前回は、ヴェルディの『椿姫』をとりあげて
シカゴのロキシーとからめてお話しました。

今回は、【大和悠河のオペラとお菓子の旅】の中で、
椿姫の次にとりあげている
「カルメン」でいきたいと思います。 
                                           →オペラ本 p.20-p.21

オペラのカルメンは、ビゼーの作曲によるもので、 
1875年3月3日 
パリのオペラ・コミック座で初演されました。
 
フランス語のオペラです。 
メリメの小説「カルメン」が原作で、
舞台は1820年頃のスペイン、セビリア。
ストーリーははすごく有名で
いろいろな舞台になっていますから、
皆さんよくご存知と思います。

カルメンはジプシーの女で自由奔放。
自分の気持ちや恋心に忠実という意味では純粋だけれど、
決して貞淑ではないし、一途な愛を貫くのでもなくて、
男を翻弄する悪女といってもいいかもしれません。

ホセやエスカミリオの心をもてあそぶようなことになっても、
あくまでも自分の感情に正直に行動するという、
自分中心の女で、
オペラではメゾソプラノの歌手が歌う役どころです。
さっき、始まりの時にかかったのが
マリアカラスが歌ったハバネラですが、
マリアカラスは意外にも
舞台では一度もカルメンをやっていないんです。
舞台で見たらどんなカルメンだったのかな~と
想像がふくらみます。

そして、ロキシーはどうでしょうか。
 「《殺人、貪欲、堕落、暴力、搾取、不倫、裏切り》
 いずれも皆さんが大好きなものばかり。

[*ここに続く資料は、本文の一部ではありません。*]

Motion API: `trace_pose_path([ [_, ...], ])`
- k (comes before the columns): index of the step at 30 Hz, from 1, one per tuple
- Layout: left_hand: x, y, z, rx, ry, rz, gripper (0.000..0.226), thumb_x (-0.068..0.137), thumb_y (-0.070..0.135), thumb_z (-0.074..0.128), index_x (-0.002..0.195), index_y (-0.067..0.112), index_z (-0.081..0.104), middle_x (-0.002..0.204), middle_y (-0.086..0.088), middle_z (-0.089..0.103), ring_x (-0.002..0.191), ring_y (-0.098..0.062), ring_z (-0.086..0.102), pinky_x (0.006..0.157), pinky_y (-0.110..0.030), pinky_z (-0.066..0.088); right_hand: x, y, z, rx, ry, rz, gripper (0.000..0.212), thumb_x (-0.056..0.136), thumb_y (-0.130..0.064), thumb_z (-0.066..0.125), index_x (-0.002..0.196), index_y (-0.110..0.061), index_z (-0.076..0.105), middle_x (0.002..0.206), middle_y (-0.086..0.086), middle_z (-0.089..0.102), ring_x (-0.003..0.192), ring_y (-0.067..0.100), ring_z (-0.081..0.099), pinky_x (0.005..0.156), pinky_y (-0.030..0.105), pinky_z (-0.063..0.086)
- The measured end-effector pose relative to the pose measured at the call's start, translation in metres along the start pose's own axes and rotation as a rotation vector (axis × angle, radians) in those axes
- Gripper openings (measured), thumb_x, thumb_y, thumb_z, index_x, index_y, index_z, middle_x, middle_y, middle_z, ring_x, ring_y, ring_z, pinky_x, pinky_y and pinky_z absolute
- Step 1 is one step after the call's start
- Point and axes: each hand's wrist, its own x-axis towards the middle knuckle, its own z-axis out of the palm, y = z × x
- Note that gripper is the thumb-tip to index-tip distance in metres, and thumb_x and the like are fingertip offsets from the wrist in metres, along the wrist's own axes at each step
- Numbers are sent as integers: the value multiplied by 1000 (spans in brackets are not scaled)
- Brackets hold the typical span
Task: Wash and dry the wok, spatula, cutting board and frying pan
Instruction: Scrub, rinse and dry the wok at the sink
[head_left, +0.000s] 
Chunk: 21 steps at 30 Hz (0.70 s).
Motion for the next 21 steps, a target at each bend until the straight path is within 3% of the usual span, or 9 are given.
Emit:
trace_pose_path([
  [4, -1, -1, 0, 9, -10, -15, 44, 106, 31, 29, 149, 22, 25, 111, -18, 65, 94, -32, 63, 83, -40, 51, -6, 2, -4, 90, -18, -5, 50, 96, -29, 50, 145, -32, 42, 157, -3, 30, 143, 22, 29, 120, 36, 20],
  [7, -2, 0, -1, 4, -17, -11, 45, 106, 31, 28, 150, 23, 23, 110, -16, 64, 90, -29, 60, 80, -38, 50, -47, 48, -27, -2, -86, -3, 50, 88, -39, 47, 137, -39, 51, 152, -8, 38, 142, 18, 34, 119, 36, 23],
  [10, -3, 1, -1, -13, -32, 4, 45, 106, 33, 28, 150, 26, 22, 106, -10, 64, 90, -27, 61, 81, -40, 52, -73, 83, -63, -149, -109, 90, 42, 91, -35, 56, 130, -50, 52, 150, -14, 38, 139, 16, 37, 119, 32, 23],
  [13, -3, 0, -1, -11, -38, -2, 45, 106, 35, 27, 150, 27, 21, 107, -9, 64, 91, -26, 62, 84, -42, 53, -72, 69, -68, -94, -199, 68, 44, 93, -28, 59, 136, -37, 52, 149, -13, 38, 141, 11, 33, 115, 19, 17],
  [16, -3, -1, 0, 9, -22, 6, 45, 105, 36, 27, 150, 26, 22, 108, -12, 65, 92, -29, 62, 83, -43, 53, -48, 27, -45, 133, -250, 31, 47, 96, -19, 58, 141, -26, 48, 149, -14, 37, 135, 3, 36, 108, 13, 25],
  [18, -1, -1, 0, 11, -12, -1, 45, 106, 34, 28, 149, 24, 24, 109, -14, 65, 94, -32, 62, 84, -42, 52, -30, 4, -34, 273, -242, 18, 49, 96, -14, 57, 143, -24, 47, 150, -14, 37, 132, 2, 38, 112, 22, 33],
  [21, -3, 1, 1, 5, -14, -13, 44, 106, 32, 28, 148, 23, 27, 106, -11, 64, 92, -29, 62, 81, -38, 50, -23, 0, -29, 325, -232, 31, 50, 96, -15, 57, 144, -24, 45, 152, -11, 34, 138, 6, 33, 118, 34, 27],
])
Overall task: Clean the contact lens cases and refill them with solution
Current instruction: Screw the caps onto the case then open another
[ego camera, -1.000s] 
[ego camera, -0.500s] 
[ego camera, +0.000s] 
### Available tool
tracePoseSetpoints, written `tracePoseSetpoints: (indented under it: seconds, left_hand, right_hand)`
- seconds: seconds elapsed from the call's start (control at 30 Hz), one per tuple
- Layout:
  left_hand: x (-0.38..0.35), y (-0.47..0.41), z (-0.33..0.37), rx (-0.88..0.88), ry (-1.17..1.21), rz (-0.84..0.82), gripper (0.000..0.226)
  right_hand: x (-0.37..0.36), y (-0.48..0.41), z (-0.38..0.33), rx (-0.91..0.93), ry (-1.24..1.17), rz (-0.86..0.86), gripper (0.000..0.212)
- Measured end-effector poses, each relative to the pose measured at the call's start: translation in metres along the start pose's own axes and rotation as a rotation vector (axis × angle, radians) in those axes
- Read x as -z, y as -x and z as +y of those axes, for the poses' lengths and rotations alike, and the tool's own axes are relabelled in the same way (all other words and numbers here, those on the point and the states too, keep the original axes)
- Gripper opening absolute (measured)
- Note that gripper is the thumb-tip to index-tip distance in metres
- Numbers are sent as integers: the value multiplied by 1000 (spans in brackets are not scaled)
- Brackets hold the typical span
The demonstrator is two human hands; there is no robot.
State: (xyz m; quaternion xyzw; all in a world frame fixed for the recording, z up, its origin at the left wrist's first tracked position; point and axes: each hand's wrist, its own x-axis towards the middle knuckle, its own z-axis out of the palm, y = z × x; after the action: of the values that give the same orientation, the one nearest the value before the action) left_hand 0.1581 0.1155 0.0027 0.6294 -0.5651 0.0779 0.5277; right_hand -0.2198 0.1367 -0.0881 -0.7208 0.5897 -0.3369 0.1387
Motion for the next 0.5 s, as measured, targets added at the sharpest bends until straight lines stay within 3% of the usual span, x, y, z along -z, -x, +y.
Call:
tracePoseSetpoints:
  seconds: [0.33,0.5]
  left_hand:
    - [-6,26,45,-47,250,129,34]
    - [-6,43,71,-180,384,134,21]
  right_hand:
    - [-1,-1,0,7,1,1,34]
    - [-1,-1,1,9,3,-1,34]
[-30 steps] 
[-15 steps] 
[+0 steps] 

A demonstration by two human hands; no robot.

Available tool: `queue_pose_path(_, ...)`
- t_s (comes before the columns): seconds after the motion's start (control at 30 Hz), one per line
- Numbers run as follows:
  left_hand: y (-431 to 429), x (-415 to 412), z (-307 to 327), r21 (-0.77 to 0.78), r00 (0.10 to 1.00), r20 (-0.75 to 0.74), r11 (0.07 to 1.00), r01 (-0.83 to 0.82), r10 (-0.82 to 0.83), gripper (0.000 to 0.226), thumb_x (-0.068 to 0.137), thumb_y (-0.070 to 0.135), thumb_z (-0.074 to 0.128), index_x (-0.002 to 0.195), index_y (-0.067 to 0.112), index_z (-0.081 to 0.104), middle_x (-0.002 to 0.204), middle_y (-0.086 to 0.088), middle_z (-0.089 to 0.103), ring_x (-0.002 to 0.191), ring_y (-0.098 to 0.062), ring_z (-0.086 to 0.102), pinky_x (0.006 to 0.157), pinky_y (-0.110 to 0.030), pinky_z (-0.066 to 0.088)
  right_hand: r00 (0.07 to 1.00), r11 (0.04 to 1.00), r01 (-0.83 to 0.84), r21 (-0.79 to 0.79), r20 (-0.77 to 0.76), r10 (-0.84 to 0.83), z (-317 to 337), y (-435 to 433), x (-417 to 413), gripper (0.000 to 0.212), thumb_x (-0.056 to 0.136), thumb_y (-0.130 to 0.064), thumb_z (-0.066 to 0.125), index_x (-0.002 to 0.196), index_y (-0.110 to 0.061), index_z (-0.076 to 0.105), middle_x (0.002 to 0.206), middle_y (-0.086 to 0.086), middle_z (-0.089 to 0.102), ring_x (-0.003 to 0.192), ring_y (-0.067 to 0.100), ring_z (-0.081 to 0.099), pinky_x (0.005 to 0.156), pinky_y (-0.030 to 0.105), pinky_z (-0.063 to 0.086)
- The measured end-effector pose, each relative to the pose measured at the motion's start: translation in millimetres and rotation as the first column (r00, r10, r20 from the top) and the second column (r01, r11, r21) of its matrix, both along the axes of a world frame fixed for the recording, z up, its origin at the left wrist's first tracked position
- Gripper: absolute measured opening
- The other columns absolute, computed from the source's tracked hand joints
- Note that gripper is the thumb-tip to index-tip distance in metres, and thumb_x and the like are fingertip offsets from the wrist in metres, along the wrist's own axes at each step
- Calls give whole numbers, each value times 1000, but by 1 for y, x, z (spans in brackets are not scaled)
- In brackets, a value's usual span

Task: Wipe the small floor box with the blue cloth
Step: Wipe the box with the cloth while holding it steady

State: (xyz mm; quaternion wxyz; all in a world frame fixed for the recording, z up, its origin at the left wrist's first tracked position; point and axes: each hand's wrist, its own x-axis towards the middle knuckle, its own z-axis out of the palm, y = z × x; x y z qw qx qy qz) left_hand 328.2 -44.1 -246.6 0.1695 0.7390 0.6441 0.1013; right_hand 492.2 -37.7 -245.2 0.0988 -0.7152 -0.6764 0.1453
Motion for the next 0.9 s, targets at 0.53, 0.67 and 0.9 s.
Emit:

」
というセリフで始まる『シカゴ』は、
人間の本当の姿を隠さずにドラマにした物語で、 
ロキシーは、愛よりも、
「有名になりたい!のしあがっていきたい!」
という気持ちに正直に生きています。

現実の世界でも、
たとえばテレビをつければ
日常茶飯事のように殺人事件や、
考えられないような事件が目や耳にとびこんできます。

実際に身近におこってはいなくても、
チャンネルを合わせれば、
そこには平凡な幸せのすぐそばに
殺しや不倫があったりする。

地位や名声を求めて、
大なり小なり誰もが持っている欲望が見えてきます。

カルメンは、ホセに殺されてしまいますが、
ロキシーは自分が相手を殺しちゃうんですよね。
殺されるんじゃなくて、殺しちゃうんです、ロキシー。 

異様で理解を越えていると思うような事件でも、
そこには何か理由があるかもしれない。 
そこに人間の本質が潜んでいるかもしれなくて、
だからこそ非現実の中にリアルなものが見えてきます。 

不倫相手の男が自分を裏切ったから殺してしまう。 
あまりにもストレートだけれど、
人間の感情を追求していくと、
そこに芸術があるんですね。
清くも正しくもないけれど、美しい。 
そして美もまた芸術です。 
ロキシーは芸術そのものの存在のように思えます。